In particular, the benchmark 10-year Treasury yield ended Friday at 4.52%, down sharply from the 5% mark hit a couple of weeks earlier, which translates to higher bond prices. The impact of lower yields rippled through other assets, notably stocks, as the major indexes also enjoyed their biggest weekly gains of the year, ranging from 5.07% for the
Dow Jones Industrial Average
to 6.61% for the
Nasdaq Composite.
The
S&P 500
split the difference with a 5.85% advance.

Thanks are due, in chronological order, to Janet Yellen, as Treasury secretary; Jerome Powell, Federal Reserve chairman; and the Bureau of Labor Statistics. Each in their own way gave indications that the sharp rise in interest rates had peaked, thereby lifting asset prices along the risk spectrum.

The week began with the Treasury outlining its quarterly borrowing plans that, while still massive, contained somewhat fewer longer-term securities than market participants had feared. That set off a massive covering of short positions in Treasury bonds and futures (which involves the purchase of previously sold securities or contracts).

The Federal Open Market Committee’s decision at midweek to hold its key federal-funds target range at 5.25%-5.50%, by contrast, surprised nobody.

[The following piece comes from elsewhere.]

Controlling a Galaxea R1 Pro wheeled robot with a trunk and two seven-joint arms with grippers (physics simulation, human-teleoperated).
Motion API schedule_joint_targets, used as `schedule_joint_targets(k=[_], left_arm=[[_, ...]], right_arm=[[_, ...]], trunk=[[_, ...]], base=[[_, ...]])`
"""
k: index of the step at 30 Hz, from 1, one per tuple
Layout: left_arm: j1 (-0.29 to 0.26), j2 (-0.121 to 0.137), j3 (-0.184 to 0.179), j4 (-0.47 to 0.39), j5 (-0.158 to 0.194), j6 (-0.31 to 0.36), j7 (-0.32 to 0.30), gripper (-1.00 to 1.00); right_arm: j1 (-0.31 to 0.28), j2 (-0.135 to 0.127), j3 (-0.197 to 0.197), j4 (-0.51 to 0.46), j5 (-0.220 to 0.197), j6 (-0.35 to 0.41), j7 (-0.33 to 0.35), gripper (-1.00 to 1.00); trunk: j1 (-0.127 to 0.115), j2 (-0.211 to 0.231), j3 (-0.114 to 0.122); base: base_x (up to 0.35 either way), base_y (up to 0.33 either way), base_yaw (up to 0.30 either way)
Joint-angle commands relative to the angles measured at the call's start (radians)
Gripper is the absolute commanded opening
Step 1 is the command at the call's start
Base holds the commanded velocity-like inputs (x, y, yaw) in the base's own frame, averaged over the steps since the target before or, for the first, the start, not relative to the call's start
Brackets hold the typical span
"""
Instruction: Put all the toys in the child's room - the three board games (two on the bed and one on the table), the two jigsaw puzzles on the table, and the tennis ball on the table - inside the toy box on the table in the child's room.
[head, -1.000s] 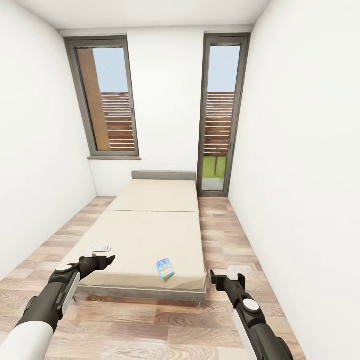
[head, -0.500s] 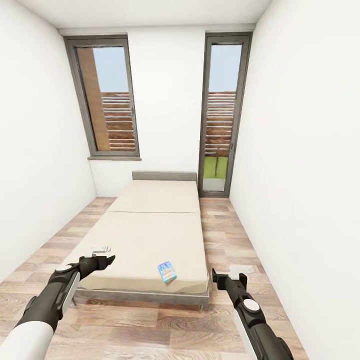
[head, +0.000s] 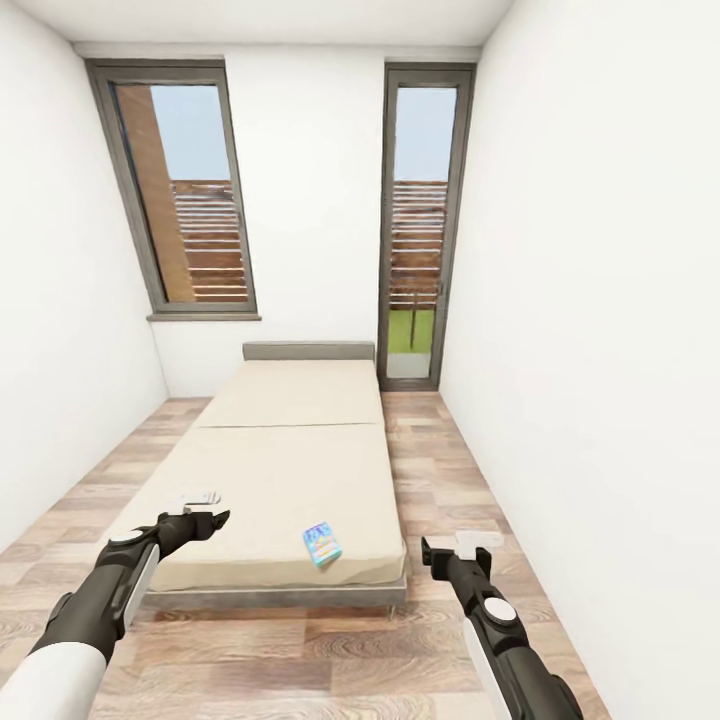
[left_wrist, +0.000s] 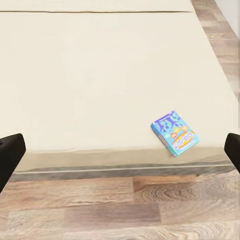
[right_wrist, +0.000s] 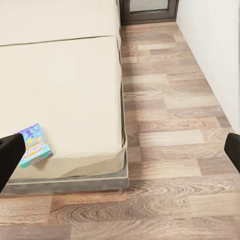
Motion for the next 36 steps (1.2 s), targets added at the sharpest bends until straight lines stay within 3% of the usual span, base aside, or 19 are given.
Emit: schedule_joint_targets(k=[1, 12, 16, 21, 25, 27, 30, 32, 36], left_arm=[[0.000, -0.001, 0.004, -0.001, -0.009, 0.005, -0.009, 1.00], [0.000, -0.004, 0.014, 0.003, 0.000, 0.019, -0.005, 1.00], [0.000, -0.005, 0.017, 0.045, 0.014, 0.023, -0.005, 1.00], [-0.001, -0.004, 0.017, 0.075, 0.121, 0.068, -0.004, 1.00], [0.000, -0.003, 0.017, 0.085, 0.262, 0.137, 0.002, 1.00], [-0.001, -0.004, 0.017, 0.086, 0.305, 0.151, 0.004, 1.00], [-0.001, -0.006, 0.018, 0.089, 0.365, 0.161, 0.005, 1.00], [-0.002, -0.009, 0.018, 0.097, 0.387, 0.162, 0.005, 1.00], [-0.003, -0.024, 0.018, 0.169, 0.455, 0.159, 0.006, 1.00]], right_arm=[[0.000, 0.000, 0.002, -0.001, 0.000, 0.006, -0.006, 1.00], [0.000, 0.001, 0.004, -0.009, 0.000, 0.010, -0.004, 1.00], [0.000, 0.006, 0.004, -0.019, 0.000, 0.013, -0.001, 1.00], [0.006, 0.031, 0.006, -0.119, -0.001, 0.075, 0.002, 1.00], [0.011, 0.042, 0.006, -0.232, -0.024, 0.197, 0.004, 1.00], [0.011, 0.044, 0.004, -0.257, -0.049, 0.228, 0.004, 1.00], [0.012, 0.040, -0.001, -0.269, -0.117, 0.253, 0.005, 1.00], [0.012, 0.037, -0.005, -0.270, -0.150, 0.258, 0.005, 1.00], [0.013, 0.028, -0.008, -0.281, -0.268, 0.267, 0.006, 1.00]], trunk=[[0.000, -0.001, -0.001], [0.000, -0.001, -0.001], [0.000, -0.001, -0.001], [0.020, -0.036, -0.017], [0.035, -0.064, -0.030], [0.043, -0.078, -0.036], [0.054, -0.099, -0.045], [0.062, -0.113, -0.051], [0.077, -0.141, -0.064]], base=[[0.000, 0.007, -0.057], [0.000, 0.001, -0.012], [0.000, 0.000, 0.000], [0.000, 0.000, 0.000], [0.000, 0.000, 0.000], [0.000, 0.000, 0.000], [0.000, 0.000, 0.000], [0.000, 0.000, 0.000], [0.000, 0.000, 0.000]])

The panel’s most recent Summary of Economic Projections, released in September, contained a median guess for the year-end fed-funds rate suggesting one more quarter-point hike. But Powell hinted at his news conference on Wednesday that the “efficacy” of those projections “decays” over the three-month spans between SEP updates. Indeed, the fed-funds futures market also sees no further hikes by the central bank.

The employment data released on Friday added to that view, as the labor market showed signs of cooling, suggesting to market bulls no further Fed hikes are likely and there is an expanded scope for cuts in 2024. Nonfarm payrolls increased by 150,000 in October, short of the 180,000 rise estimated by economists, while the two preceding months’ combined tally was revised down by 101,000.

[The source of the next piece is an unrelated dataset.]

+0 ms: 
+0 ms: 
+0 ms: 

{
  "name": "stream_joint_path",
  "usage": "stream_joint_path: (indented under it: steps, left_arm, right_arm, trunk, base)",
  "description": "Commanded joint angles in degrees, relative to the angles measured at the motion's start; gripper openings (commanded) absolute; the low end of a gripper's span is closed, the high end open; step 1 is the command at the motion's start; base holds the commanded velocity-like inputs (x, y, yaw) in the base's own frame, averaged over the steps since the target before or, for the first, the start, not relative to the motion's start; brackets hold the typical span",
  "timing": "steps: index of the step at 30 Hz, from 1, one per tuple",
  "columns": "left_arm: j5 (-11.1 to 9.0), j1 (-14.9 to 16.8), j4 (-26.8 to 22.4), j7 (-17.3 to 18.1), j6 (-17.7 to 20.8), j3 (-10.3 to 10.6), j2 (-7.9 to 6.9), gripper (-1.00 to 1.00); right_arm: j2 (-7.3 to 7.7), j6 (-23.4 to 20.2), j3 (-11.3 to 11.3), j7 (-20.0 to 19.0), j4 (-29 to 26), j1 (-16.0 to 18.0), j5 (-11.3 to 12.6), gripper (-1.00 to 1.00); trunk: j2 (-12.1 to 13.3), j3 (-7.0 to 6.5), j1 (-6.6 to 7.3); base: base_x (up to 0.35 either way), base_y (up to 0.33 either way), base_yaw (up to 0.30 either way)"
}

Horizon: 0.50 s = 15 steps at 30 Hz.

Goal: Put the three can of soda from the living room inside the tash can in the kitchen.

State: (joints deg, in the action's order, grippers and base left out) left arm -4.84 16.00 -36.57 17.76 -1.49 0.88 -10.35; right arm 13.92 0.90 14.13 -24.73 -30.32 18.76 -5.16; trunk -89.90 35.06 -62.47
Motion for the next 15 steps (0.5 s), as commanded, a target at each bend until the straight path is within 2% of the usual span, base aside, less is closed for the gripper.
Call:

The unemployment rate, derived from a separate survey of households, ticked up by one-tenth of a percentage point, to 3.9%, but for the wrong reason. Unlike in past months, when the jobless rate climbed in part because of more entrants into the labor market, in October the labor force dipped.

Part of last month’s payroll shortfall could be traced to over 30,000 United Auto Workers members added to the number of workers on strike. But the reported generous pay pacts to settle the walkouts imply something other than a weak labor market.

The 4.1% year-over-year October rise in average hourly earnings, down from September’s 4.3% pace, may be headed higher as a result. The Employment Cost Index, a more inclusive measure to Fed policy makers, was up 4.3% from a year earlier in the third quarter, reflecting a tight labor market.

The surges across the bond and stock markets reflect the heightened hopes for the elusive soft landing of the economy, meaning no further interest rate hikes and ultimately cuts in the coming year. But their rallies ironically may be thwarting that possibility.

The Fed justified not raising policy rates in part because of previously tighter financial conditions, notably higher bond yields, a firmer dollar, and lower stock prices. It seems like circular reasoning, but the rebounds in prices of stocks and bonds, plus an easing of the dollar, over the past week may further stave off the long-predicted slowdown.

All of which suggests that, while the Fed may not hike further, hopes for subsequent cuts in 2024 may be premature.